## Task directions
After locating the line that contains "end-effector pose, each" in the data below, set down exactly that line and each one after it through the line that contains "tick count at", and nothing more.

## Data provided
════════
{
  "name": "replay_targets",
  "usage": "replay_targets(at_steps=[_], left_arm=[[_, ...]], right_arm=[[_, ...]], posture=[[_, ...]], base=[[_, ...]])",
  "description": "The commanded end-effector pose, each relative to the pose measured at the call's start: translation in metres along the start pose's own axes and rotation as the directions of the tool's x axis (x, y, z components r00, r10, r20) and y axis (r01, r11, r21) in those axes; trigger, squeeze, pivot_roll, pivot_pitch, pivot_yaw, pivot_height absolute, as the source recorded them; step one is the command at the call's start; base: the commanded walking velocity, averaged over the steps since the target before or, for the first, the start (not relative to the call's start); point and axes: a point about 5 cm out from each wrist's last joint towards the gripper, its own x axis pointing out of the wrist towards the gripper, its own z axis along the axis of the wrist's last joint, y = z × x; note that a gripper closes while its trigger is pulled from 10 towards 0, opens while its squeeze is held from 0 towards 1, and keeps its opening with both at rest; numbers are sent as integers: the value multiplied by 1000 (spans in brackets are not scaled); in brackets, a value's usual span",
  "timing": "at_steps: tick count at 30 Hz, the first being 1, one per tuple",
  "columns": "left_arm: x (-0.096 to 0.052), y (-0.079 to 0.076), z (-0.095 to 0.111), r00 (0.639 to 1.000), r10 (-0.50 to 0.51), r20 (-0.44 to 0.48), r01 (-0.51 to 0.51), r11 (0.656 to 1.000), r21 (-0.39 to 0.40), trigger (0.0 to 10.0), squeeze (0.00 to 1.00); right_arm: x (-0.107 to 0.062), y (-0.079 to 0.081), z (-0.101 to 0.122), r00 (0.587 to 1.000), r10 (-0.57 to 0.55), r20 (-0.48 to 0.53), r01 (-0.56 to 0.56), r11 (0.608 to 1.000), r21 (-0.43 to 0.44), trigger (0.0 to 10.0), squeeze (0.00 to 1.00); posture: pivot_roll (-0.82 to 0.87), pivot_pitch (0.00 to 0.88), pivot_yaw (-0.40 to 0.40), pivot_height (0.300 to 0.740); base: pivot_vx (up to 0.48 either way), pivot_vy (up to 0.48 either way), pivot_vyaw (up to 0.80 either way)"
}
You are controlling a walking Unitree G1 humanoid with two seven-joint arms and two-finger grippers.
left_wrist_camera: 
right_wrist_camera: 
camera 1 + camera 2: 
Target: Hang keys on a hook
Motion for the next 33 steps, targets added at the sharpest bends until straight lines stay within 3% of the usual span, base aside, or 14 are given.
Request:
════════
## Answer to the exercise
  "description": "The commanded end-effector pose, each relative to the pose measured at the call's start: translation in metres along the start pose's own axes and rotation as the directions of the tool's x axis (x, y, z components r00, r10, r20) and y axis (r01, r11, r21) in those axes; trigger, squeeze, pivot_roll, pivot_pitch, pivot_yaw, pivot_height absolute, as the source recorded them; step one is the command at the call's start; base: the commanded walking velocity, averaged over the steps since the target before or, for the first, the start (not relative to the call's start); point and axes: a point about 5 cm out from each wrist's last joint towards the gripper, its own x axis pointing out of the wrist towards the gripper, its own z axis along the axis of the wrist's last joint, y = z × x; note that a gripper closes while its trigger is pulled from 10 towards 0, opens while its squeeze is held from 0 towards 1, and keeps its opening with both at rest; numbers are sent as integers: the value multiplied by 1000 (spans in brackets are not scaled); in brackets, a value's usual span",
  "timing": "at_steps: tick count at 30 Hz, the first being 1, one per tuple",

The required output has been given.